Repeat the first line of the listing and each line after it, exactly, through the line containing "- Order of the".

:: Source data

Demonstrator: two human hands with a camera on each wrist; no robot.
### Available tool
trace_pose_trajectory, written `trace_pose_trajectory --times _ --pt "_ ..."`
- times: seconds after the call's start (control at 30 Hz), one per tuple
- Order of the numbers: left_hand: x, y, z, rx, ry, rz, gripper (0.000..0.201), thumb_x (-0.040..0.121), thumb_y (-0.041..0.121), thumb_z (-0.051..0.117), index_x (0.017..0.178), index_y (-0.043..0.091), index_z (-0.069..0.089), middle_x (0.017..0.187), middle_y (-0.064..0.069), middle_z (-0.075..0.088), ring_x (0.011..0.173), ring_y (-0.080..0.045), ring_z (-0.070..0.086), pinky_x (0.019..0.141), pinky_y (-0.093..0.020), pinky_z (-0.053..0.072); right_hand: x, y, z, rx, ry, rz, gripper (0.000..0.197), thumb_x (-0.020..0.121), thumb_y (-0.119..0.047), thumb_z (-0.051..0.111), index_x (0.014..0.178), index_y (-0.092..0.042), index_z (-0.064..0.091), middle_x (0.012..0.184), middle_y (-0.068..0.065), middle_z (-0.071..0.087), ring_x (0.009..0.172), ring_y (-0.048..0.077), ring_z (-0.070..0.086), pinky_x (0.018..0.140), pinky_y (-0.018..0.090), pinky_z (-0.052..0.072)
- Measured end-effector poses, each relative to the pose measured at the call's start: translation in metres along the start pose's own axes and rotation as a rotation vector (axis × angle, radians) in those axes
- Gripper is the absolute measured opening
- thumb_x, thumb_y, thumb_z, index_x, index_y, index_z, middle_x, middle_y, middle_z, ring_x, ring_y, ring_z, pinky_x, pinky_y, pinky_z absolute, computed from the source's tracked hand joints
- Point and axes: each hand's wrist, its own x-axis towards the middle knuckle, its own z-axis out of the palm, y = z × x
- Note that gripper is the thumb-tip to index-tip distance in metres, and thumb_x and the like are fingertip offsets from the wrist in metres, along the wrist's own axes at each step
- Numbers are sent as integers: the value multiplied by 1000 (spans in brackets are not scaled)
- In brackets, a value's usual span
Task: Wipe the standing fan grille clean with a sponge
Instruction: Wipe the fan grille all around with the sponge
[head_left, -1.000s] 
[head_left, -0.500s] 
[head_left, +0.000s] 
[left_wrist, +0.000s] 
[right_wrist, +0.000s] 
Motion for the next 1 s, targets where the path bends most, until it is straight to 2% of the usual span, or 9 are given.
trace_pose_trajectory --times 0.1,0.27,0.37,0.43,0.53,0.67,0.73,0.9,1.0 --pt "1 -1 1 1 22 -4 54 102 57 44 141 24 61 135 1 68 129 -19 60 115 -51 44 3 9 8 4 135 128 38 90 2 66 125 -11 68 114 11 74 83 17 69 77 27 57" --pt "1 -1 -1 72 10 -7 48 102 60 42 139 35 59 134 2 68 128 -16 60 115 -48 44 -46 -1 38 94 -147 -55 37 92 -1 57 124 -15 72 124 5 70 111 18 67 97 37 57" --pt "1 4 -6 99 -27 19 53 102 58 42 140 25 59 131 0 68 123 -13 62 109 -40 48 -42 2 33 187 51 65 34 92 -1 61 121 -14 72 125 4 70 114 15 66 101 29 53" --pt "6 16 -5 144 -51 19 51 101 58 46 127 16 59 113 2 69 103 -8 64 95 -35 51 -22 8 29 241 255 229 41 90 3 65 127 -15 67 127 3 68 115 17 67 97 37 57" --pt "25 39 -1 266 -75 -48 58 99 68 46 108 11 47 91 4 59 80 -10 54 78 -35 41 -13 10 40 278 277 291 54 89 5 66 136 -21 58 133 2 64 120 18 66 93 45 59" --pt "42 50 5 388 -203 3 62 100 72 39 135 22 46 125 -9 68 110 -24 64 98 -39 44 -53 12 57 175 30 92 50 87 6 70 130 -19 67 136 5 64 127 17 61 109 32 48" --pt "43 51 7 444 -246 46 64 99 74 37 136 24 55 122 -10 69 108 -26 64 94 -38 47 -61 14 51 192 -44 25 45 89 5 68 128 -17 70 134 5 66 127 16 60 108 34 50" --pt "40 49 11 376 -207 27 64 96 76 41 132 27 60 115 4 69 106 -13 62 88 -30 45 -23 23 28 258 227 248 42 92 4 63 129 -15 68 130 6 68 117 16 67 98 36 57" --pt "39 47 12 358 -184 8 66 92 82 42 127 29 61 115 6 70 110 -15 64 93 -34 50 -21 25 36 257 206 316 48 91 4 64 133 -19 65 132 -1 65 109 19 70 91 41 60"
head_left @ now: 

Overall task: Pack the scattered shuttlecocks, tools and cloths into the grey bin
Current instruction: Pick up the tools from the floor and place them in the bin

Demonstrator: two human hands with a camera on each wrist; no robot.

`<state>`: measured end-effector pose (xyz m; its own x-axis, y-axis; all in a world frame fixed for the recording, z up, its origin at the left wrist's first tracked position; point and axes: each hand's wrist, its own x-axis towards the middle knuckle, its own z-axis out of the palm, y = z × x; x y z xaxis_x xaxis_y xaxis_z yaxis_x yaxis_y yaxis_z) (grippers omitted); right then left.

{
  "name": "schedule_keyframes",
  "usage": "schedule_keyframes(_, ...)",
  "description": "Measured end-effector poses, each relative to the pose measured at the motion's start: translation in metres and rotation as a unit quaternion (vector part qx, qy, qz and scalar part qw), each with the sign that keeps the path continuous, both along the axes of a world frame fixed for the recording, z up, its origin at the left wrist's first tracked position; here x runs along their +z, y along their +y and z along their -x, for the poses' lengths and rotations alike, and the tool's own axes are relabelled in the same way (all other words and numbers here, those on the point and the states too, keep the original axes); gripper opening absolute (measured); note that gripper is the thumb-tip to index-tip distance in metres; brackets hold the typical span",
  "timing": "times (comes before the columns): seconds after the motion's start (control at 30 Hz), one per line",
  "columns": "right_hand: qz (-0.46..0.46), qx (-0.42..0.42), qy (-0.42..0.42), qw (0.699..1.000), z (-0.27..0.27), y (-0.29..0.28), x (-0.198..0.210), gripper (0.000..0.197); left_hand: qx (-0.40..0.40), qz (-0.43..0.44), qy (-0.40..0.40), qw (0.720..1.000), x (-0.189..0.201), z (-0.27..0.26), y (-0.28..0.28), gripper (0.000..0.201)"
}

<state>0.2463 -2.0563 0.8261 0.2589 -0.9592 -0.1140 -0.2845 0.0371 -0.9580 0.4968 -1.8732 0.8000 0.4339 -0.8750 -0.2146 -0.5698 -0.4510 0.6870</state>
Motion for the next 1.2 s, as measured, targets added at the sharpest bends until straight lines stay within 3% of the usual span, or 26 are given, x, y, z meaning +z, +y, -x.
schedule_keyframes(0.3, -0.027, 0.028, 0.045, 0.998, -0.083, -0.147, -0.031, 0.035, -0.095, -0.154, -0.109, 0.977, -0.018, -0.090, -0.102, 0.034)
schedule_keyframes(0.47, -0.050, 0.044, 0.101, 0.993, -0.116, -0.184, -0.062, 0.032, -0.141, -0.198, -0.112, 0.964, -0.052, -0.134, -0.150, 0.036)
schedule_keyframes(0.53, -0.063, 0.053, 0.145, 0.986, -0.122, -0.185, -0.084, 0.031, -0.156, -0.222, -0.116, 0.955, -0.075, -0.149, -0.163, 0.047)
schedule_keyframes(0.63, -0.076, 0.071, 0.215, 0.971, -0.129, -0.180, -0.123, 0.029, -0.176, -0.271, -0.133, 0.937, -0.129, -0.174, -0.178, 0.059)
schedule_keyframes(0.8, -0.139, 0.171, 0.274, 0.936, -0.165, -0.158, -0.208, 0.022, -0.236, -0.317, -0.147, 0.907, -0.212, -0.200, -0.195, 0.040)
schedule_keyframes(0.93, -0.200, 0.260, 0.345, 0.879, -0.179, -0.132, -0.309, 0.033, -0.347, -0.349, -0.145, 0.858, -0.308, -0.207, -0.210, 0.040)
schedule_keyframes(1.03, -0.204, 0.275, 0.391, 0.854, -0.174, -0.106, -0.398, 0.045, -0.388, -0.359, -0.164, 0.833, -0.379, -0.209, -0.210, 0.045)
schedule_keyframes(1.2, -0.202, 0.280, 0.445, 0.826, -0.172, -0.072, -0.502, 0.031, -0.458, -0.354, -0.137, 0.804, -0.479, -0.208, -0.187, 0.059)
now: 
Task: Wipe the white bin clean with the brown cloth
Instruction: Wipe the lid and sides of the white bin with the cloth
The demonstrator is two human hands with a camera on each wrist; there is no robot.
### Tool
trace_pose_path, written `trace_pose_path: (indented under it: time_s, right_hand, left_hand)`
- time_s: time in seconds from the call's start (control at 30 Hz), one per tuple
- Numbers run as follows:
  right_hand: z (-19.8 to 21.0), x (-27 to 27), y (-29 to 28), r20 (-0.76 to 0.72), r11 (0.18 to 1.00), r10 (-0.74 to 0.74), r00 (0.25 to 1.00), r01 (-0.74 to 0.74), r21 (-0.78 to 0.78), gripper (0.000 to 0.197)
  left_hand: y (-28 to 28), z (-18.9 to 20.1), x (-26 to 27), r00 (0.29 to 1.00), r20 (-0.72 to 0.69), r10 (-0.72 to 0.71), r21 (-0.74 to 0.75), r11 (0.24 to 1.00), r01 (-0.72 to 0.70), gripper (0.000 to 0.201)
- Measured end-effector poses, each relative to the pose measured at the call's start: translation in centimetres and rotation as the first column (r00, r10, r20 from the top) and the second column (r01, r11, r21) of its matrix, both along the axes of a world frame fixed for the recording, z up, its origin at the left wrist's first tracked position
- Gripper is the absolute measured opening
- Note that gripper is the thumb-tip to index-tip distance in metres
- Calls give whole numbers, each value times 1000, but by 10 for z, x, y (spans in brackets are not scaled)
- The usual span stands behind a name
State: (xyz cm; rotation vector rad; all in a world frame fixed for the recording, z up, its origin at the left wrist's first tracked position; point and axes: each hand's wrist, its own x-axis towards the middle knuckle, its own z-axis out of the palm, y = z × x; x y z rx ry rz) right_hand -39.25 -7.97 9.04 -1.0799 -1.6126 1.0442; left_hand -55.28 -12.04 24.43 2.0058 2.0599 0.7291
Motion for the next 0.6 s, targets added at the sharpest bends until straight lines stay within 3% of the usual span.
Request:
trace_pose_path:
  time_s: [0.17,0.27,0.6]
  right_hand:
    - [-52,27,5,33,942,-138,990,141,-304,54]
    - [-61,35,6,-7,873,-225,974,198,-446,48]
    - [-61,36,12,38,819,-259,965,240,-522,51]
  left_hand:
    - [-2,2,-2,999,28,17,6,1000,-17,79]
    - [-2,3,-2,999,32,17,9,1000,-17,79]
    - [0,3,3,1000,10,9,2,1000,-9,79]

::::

◆ **Problem solution**:
Demonstrator: two human hands with a camera on each wrist; no robot.
### Available tool
trace_pose_trajectory, written `trace_pose_trajectory --times _ --pt "_ ..."`
- times: seconds after the call's start (control at 30 Hz), one per tuple
- Order of the numbers: left_hand: x, y, z, rx, ry, rz, gripper (0.000..0.201), thumb_x (-0.040..0.121), thumb_y (-0.041..0.121), thumb_z (-0.051..0.117), index_x (0.017..0.178), index_y (-0.043..0.091), index_z (-0.069..0.089), middle_x (0.017..0.187), middle_y (-0.064..0.069), middle_z (-0.075..0.088), ring_x (0.011..0.173), ring_y (-0.080..0.045), ring_z (-0.070..0.086), pinky_x (0.019..0.141), pinky_y (-0.093..0.020), pinky_z (-0.053..0.072); right_hand: x, y, z, rx, ry, rz, gripper (0.000..0.197), thumb_x (-0.020..0.121), thumb_y (-0.119..0.047), thumb_z (-0.051..0.111), index_x (0.014..0.178), index_y (-0.092..0.042), index_z (-0.064..0.091), middle_x (0.012..0.184), middle_y (-0.068..0.065), middle_z (-0.071..0.087), ring_x (0.009..0.172), ring_y (-0.048..0.077), ring_z (-0.070..0.086), pinky_x (0.018..0.140), pinky_y (-0.018..0.090), pinky_z (-0.052..0.072)

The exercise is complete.